Conversation content exfiltration

Admin mode doesn't encrypt or protect conversation content. Users can copy/paste their conversations, and conversations traverse the network to LLM providers. If conversation confidentiality is critical, consider:

  • Running behind a VPN
  • Using self-hosted LLMs
  • Implementing data loss prevention (DLP) at the network level

Man-in-the-middle attacks

If the connection between Canvas Chat server and LLM providers is compromised, attackers could intercept API keys. This is mitigated by HTTPS, but ensure your server's TLS configuration is strong.

Implementation details

Environment variable storage

API keys are stored as environment variables, not in config files. This follows the twelve-factor app principle and integrates well with:

  • Docker secrets
  • Kubernetes Secrets
  • AWS Secrets Manager / Parameter Store
  • HashiCorp Vault
  • Modal secrets

Startup validation

When starting with --admin-mode, Canvas Chat validates that all required environment variables are set. This fails fast with clear error messages rather than failing later when a user tries to use a model.

Credential injection

The inject_admin_credentials() function runs as a FastAPI dependency on each LLM endpoint. It:

  1. Looks up the model configuration from config.yaml
  2. Reads the API key from the environment variable
  3. Injects api_key and base_url into the request
  4. Raises HTTP 400 if the model isn't configured

This pattern keeps endpoint logic unchanged - they receive requests as if the user provided credentials.

Frontend config endpoint

The /api/config endpoint returns:

{
  "adminMode": true,
  "models": [
    {"id": "openai/gpt-4o", "name": "GPT-4o", "provider": "Openai", "context_window": 128000}
  ]
}

The response contains model metadata but never includes API keys or environment variable names.

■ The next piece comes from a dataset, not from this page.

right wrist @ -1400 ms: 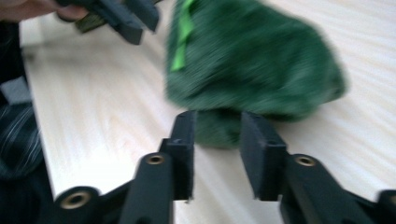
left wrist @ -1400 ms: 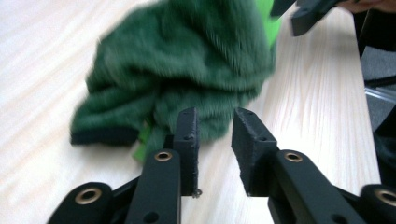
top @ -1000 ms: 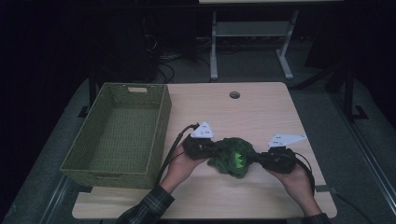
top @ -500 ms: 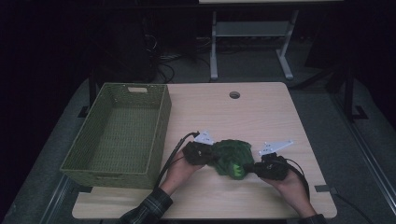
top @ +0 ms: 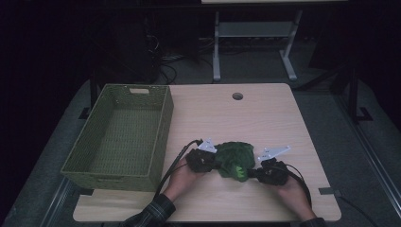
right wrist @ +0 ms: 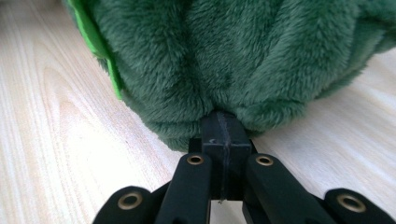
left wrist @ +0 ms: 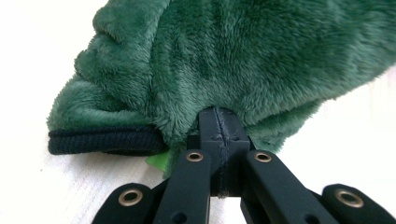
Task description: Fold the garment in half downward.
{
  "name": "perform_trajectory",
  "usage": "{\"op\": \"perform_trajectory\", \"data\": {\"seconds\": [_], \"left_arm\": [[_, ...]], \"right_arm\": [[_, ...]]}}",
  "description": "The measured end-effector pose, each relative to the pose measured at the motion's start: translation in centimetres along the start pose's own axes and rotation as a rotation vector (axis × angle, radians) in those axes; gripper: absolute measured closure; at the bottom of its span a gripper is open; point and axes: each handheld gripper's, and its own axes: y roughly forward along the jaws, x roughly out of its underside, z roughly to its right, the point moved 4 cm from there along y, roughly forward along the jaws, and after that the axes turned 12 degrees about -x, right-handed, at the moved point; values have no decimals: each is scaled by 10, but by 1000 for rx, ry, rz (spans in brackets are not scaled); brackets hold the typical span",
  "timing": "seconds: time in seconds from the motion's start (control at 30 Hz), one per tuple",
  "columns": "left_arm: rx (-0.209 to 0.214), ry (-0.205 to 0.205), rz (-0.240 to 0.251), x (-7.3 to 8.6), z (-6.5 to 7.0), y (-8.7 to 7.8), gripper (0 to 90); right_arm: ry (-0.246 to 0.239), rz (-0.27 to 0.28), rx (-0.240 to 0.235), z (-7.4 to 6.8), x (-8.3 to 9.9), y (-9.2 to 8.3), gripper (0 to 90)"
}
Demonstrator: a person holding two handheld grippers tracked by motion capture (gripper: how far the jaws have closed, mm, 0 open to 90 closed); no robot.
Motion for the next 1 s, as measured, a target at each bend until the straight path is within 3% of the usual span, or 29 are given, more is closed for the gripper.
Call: {"op": "perform_trajectory", "data": {"seconds": [0.13,0.4,0.53,0.7,0.9,0.93,1.0], "left_arm": [[-10,-14,20,-2,-3,-6,895],[-9,-30,68,-5,1,-29,885],[11,-23,73,-2,11,-38,885],[56,-18,62,4,26,-39,885],[96,-18,65,2,40,-33,884],[102,-11,64,2,42,-32,883],[112,7,57,0,47,-29,880]], "right_arm": [[-8,1,1,-2,0,-1,899],[-7,124,45,0,-3,-38,899],[0,152,86,16,-10,-48,899],[17,158,133,38,-21,-49,899],[48,171,150,62,-38,-41,899],[47,189,147,65,-41,-40,899],[54,173,139,71,-47,-35,899]]}}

Recommendations for administrators

Use a secrets manager

Rather than setting environment variables directly, use a secrets manager to inject them at runtime:

# AWS Secrets Manager (via CLI)
export OPENAI_API_KEY=$(aws secretsmanager get-secret-value --secret-id canvas-chat/openai --query SecretString --output text)

# HashiCorp Vault
export OPENAI_API_KEY=$(vault kv get -field=api_key secret/canvas-chat/openai)

Run behind authentication

Admin mode controls access to API keys but not access to Canvas Chat itself. Deploy behind:

  • SSO (SAML, OIDC)
  • VPN
  • Basic auth at the reverse proxy
  • IP allowlisting

Monitor API usage

Check your LLM provider dashboards regularly:

  • OpenAI: platform.openai.com/usage
  • Anthropic: console.anthropic.com/account/usage
  • Google AI: aistudio.google.com/usage

Rotate keys periodically

Even with admin mode, rotate API keys periodically. Update the environment variable and restart Canvas Chat. Users experience no disruption since they don't configure keys.

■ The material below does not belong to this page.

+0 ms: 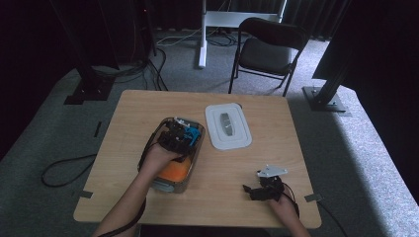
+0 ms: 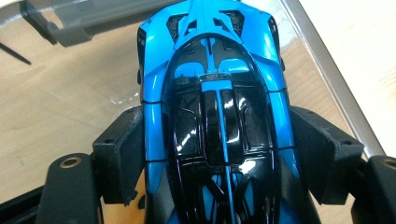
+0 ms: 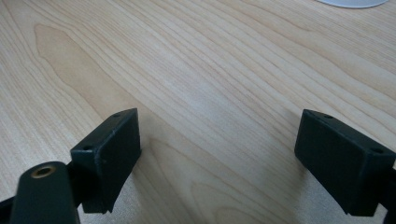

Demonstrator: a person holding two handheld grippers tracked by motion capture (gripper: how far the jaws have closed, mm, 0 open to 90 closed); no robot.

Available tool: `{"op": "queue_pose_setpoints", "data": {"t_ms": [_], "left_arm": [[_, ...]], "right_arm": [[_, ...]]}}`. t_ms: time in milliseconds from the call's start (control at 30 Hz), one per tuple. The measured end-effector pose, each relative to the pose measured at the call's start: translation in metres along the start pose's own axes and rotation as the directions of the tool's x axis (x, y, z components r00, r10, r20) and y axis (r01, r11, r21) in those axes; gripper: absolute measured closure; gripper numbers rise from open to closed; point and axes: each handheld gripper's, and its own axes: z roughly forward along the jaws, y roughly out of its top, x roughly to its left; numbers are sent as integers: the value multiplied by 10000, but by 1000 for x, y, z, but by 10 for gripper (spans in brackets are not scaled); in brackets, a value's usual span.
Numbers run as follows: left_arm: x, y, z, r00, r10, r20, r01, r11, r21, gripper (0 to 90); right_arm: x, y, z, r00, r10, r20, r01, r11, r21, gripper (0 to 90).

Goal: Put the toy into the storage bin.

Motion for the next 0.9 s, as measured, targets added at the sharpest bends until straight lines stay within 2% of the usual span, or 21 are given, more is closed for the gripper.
{"op": "queue_pose_setpoints", "data": {"t_ms": [200, 433, 500, 567, 667, 733, 767, 833, 867, 900], "left_arm": [[1, -1, -1, 9996, -259, 120, 261, 9996, -146, 260], [-2, -1, 1, 9999, -149, -54, 149, 9999, 17, 259], [-4, -1, 3, 9996, 170, -208, -165, 9996, 216, 259], [-7, -2, 3, 9989, 303, -353, -301, 9995, 74, 268], [-5, 0, -3, 9995, 99, -310, -108, 9995, -290, 267], [-5, 0, -3, 9995, 99, -310, -108, 9995, -290, 267], [-1, -2, -4, 9998, -95, -161, 91, 9997, -223, 220], [1, -3, -4, 9998, -78, -204, 75, 9999, -145, 186], [5, -6, -4, 9994, -328, -126, 326, 9993, -159, 173], [5, -6, -4, 9994, -328, -126, 326, 9993, -159, 173]], "right_arm": [[0, 0, 0, 10000, -3, -6, 3, 10000, -4, 136], [0, 0, 0, 10000, 3, -8, -3, 10000, 3, 136], [0, 0, 0, 10000, -4, -10, 4, 10000, -2, 136], [0, 0, 0, 10000, -3, -9, 3, 10000, -1, 136], [0, 0, 0, 10000, -23, -21, 23, 10000, 2, 135], [0, 0, 0, 10000, -19, -22, 19, 10000, -2, 134], [0, 0, 0, 10000, -17, -22, 17, 10000, 2, 134], [0, 0, 0, 10000, -22, -27, 22, 10000, 5, 134], [0, 0, 0, 10000, -18, -28, 18, 10000, 7, 134], [0, 0, 0, 10000, -18, -28, 18, 10000, 7, 134]]}}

Audit access to the server

Since anyone with server access can read environment variables, restrict and audit server access:

  • Use IAM roles with least privilege
  • Enable audit logging for SSH/shell access
  • Consider secrets-as-a-service that logs all access

Summary

Admin mode is designed for enterprise deployments where:

  • End users shouldn't see or manage API keys
  • Administrators want to control which models are available
  • API costs should be controlled centrally

It provides meaningful security against casual extraction and browser-based attacks, but it's not a complete security solution. Combine it with proper authentication, network controls, and monitoring for a comprehensive security posture.